WORK INSTRUCTION » From the data that follows, copy every line holding the string "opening".

--- --- ---

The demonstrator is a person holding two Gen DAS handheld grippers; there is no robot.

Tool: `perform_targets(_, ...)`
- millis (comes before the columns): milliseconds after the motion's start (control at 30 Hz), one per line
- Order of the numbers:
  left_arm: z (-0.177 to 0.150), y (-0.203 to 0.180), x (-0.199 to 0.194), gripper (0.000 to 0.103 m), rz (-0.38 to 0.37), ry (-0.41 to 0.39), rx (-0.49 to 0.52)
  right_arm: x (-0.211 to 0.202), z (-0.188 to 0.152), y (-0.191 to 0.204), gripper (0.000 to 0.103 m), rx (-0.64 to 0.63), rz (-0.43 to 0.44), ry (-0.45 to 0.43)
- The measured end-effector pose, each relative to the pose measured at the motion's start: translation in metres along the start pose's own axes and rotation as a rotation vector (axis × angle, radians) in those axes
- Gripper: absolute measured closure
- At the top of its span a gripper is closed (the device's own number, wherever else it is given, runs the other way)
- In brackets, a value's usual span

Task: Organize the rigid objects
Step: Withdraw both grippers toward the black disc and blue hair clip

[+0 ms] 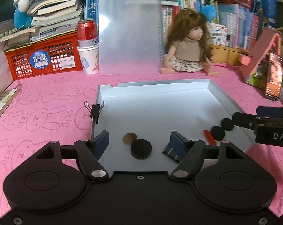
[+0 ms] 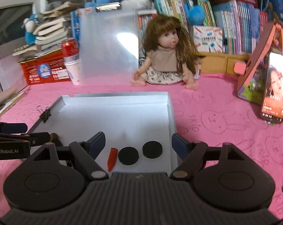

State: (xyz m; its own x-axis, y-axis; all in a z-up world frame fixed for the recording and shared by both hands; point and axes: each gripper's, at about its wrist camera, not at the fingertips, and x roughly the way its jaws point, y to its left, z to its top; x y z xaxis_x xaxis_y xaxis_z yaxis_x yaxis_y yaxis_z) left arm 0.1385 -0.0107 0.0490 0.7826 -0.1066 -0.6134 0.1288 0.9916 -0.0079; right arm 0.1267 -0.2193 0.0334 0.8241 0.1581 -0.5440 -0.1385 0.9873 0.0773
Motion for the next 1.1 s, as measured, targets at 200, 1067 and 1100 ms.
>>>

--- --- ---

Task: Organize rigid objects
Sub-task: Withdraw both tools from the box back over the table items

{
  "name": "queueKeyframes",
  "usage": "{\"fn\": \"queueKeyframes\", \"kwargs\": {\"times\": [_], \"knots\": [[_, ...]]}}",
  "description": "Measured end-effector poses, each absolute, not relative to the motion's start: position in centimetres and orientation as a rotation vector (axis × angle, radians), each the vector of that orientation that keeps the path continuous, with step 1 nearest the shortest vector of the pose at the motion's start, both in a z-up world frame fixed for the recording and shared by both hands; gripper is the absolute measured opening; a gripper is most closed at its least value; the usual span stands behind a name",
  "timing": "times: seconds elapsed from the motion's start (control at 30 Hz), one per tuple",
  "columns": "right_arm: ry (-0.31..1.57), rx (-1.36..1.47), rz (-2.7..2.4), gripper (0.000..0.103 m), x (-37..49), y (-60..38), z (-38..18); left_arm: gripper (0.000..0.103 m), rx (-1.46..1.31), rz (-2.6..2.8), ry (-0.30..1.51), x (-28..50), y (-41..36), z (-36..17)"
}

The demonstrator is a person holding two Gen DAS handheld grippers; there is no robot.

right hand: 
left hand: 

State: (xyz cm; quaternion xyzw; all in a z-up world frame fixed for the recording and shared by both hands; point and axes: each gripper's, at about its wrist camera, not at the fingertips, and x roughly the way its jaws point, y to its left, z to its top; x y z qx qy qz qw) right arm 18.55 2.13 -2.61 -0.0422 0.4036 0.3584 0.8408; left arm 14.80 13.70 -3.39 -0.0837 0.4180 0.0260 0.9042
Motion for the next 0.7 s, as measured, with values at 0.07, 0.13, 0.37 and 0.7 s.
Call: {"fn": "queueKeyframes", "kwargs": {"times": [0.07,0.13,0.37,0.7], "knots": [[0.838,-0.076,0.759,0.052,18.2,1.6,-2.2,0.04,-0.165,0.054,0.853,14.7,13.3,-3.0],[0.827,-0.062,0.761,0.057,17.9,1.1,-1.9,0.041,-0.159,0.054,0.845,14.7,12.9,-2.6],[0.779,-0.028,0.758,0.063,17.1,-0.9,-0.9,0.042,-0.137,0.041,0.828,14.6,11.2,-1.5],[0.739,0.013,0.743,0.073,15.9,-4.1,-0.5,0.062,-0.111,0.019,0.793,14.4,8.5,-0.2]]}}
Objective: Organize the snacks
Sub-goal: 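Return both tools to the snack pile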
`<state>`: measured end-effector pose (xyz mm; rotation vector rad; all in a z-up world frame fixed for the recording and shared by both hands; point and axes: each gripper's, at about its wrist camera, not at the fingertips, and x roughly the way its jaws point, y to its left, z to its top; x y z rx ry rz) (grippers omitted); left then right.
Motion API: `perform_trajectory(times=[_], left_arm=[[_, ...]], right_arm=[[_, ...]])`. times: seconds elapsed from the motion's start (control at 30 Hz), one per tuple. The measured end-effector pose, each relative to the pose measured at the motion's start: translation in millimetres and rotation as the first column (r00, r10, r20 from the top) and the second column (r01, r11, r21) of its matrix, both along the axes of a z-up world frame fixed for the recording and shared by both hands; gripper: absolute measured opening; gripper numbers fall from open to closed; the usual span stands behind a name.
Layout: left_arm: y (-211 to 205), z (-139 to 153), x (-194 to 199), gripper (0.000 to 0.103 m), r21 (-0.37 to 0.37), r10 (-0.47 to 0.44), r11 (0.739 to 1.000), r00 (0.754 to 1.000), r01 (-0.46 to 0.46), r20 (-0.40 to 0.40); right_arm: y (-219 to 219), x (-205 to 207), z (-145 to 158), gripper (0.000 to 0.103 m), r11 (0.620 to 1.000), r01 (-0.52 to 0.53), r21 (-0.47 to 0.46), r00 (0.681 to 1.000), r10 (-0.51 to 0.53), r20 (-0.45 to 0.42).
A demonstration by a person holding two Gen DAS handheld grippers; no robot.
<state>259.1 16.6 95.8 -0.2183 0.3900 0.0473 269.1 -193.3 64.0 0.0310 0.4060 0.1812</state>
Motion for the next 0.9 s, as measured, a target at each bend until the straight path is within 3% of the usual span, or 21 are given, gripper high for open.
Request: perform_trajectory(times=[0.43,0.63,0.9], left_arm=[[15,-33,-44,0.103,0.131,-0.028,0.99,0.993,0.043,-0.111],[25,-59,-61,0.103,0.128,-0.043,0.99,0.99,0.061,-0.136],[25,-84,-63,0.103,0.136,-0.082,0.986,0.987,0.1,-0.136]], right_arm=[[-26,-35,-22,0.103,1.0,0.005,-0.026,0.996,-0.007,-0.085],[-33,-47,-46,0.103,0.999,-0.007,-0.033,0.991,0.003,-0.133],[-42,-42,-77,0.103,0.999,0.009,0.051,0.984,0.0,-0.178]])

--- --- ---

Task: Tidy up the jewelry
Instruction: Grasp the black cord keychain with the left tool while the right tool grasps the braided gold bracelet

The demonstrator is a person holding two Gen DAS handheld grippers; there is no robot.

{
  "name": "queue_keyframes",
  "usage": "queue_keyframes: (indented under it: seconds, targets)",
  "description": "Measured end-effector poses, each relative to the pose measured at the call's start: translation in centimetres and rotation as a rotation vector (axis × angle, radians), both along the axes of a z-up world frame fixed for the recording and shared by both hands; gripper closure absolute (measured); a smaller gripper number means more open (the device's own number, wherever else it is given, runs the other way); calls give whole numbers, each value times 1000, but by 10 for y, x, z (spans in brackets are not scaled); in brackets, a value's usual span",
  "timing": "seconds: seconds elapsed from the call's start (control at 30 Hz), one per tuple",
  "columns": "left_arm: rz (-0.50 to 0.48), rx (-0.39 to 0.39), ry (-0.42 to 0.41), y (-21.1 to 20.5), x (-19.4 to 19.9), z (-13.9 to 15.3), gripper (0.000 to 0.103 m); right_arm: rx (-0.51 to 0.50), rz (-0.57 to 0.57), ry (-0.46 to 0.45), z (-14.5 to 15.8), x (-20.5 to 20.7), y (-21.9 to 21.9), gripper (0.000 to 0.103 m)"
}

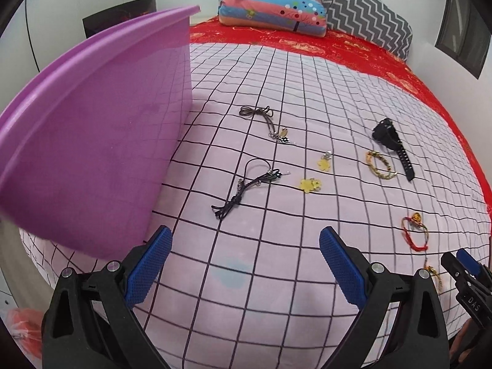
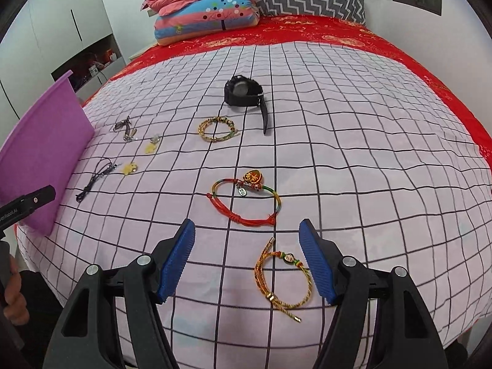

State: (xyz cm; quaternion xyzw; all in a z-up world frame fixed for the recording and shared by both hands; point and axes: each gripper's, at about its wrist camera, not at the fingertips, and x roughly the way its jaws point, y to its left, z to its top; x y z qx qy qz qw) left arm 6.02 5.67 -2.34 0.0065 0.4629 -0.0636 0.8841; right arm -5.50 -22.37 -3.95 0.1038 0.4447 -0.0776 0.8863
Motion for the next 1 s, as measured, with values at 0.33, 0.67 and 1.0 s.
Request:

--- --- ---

WRITTEN RESPONSE »
  "description": "Measured end-effector poses, each absolute, not relative to the motion's start: position in centimetres and orientation as a rotation vector (axis × angle, radians), each the vector of that orientation that keeps the path continuous, with step 1 nearest the shortest vector of the pose at the motion's start, both in a z-up world frame fixed for the recording and shared by both hands; gripper is the absolute measured opening; a gripper is most closed at its least value; the usual span stands behind a name",
Motion API: `perform_trajectory(times=[_], left_arm=[[_, ...]], right_arm=[[_, ...]])`. times: seconds elapsed from the motion's start (control at 30 Hz), one per tuple. The measured end-effector pose, each relative to the pose measured at the motion's start: translation in millimetres and rotation as the first column (r00, r10, r20 from the top) and the second column (r01, r11, r21) of its matrix, both along the axes of a z-up world frame fixed for the recording and shared by both hands; gripper: absolute measured opening; gripper numbers fall from open to closed; the usual span stands behind a name.

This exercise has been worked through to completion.